From being fresh out of college seeking work to supporting yourself with odds and ends jobs, many of us have experienced living paycheck to paycheck. So what happens when you finally do get the job that can support your costs and then some?

Once you land a livable wage, it’s easy to believe you will suddenly have a great bank account that requires little thought. But your first “real” job provides the perfect opportunity to form good money habits in order to create a lifestyle where you’re actually supporting yourself without breaking the bank.

YEP, YOU NEED A BUDGET

This is always the first piece of advice financial experts give, but for good reason: a budget is vital to ensuring you use your money appropriately. When you live paycheck to paycheck, spending your money is relatively simple: you cover the bills at hand, then use whatever’s left to buy pasta and ramen, carefully avoiding overdrafting.

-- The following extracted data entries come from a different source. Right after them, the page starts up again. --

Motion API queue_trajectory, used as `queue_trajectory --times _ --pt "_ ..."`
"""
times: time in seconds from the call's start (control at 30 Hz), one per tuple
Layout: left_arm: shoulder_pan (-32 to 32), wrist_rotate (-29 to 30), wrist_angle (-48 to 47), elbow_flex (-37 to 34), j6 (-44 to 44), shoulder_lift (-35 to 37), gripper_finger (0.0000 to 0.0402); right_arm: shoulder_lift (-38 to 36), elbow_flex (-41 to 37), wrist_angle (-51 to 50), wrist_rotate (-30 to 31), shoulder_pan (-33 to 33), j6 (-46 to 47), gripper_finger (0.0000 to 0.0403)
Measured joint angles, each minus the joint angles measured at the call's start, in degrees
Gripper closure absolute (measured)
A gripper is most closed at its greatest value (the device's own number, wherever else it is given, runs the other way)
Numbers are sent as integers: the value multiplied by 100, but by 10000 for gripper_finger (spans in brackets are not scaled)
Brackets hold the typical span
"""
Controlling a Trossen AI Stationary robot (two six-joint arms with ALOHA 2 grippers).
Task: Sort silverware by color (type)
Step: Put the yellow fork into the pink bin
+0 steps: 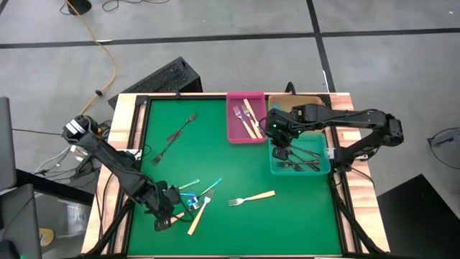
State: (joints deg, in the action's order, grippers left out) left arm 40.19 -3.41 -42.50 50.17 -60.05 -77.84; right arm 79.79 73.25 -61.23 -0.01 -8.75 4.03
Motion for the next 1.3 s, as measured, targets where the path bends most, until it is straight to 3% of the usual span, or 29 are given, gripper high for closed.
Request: queue_trajectory --times 0.27,0.5,1.03,1.3 --pt "196 137 141 -2 -158 -661 240 0 0 2 0 11 22 338" --pt "203 289 323 -2 -213 -740 211 0 0 -1 -2 11 50 338" --pt "227 583 450 -2 -860 -769 209 0 -2 10 -5 11 158 338" --pt "396 468 698 170 -1025 -1274 209 0 -2 43 -7 11 104 338"
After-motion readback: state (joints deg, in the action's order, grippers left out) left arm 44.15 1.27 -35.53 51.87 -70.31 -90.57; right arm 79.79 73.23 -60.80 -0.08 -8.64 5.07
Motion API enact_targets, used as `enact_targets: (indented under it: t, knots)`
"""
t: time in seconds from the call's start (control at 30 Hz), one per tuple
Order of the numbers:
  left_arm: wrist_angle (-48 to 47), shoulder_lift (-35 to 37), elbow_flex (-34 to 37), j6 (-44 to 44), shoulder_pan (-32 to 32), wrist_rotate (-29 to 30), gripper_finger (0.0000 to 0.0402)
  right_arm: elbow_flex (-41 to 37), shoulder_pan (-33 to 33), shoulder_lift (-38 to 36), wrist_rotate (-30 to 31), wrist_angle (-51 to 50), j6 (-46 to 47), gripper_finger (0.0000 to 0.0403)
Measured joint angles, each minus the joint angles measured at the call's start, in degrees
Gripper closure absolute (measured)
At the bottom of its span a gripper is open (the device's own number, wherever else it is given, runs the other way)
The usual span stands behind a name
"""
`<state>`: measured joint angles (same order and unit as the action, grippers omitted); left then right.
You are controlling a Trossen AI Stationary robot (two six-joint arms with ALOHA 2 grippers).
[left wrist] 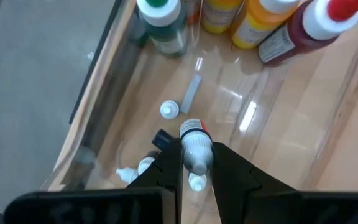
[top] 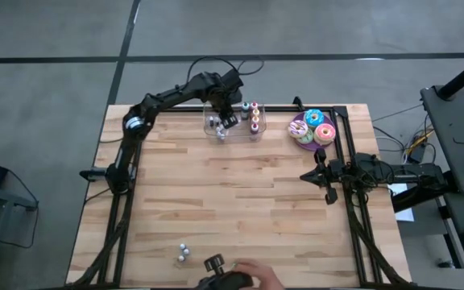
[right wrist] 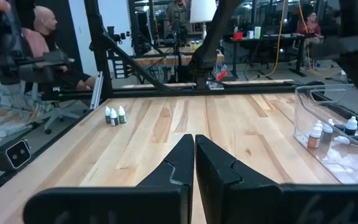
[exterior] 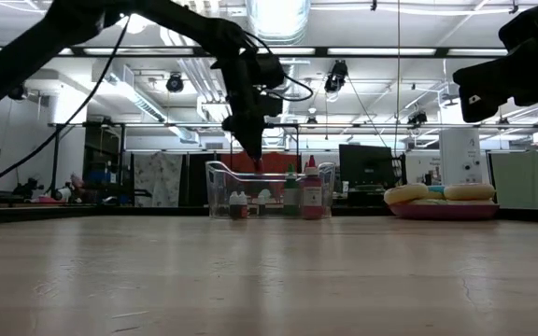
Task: Pick & Place food coloring
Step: Put the small top red food coloring bottle into the transparent bin
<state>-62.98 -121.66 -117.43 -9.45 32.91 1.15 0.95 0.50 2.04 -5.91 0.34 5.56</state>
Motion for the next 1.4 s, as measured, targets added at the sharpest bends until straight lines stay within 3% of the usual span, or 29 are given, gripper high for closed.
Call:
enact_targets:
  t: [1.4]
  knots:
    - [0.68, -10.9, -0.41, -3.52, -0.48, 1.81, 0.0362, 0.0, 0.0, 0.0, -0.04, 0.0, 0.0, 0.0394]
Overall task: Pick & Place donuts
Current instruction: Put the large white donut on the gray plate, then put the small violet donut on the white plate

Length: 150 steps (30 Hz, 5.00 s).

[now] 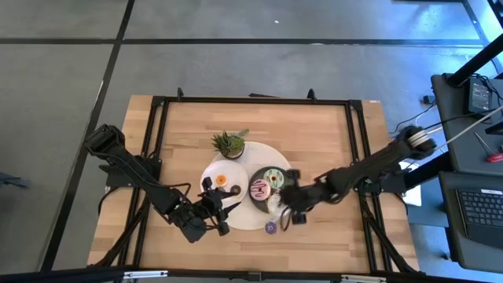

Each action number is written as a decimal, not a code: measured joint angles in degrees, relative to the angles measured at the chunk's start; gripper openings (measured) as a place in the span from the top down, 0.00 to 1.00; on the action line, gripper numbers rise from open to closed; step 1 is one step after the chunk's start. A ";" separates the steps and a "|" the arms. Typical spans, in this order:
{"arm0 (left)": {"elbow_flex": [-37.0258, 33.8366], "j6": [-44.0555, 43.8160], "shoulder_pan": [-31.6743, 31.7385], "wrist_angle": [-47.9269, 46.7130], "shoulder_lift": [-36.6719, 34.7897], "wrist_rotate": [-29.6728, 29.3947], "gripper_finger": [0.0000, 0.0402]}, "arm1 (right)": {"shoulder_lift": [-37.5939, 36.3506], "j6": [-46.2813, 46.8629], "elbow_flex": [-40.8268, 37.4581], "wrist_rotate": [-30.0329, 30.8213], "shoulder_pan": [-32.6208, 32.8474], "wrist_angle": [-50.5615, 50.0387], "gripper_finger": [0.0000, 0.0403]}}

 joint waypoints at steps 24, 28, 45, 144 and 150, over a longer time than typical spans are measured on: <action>-0.02 0.00 0.04 0.16 0.13 -0.11 0.65 | -9.96 6.45 -34.28 -5.31 -10.88 38.88 0.85; -0.02 0.00 0.04 0.16 0.13 -0.11 0.65 | -9.96 6.74 -35.53 -5.36 -11.13 39.65 0.85; -0.04 0.01 0.04 0.16 0.13 -0.13 0.65 | -8.53 5.84 -37.67 -5.27 -10.26 46.14 0.85; 26.99 1.46 10.97 -6.32 34.51 34.00 0.65 | -25.89 2.10 -37.56 -1.24 -5.07 33.52 0.53; 26.99 1.27 10.97 -6.33 34.51 33.87 0.65 | -25.89 2.05 -37.56 -1.26 -5.07 33.51 0.53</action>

Once you’ve landed a job that pays beyond basic expenses, it’s harder to make the call on where and when to spend your money. It’s tempting to go wild and buy the things you’ve denied yourself up until now, but before blowing your paycheck at Whole Foods, sit down and make a budget yourself. This will give you a clear visual of what you’re working with. The format doesn’t matter—a classic Excel spreadsheet or use cool apps like Mint.com—but try a few options to find whatever sticks best with your lifestyle.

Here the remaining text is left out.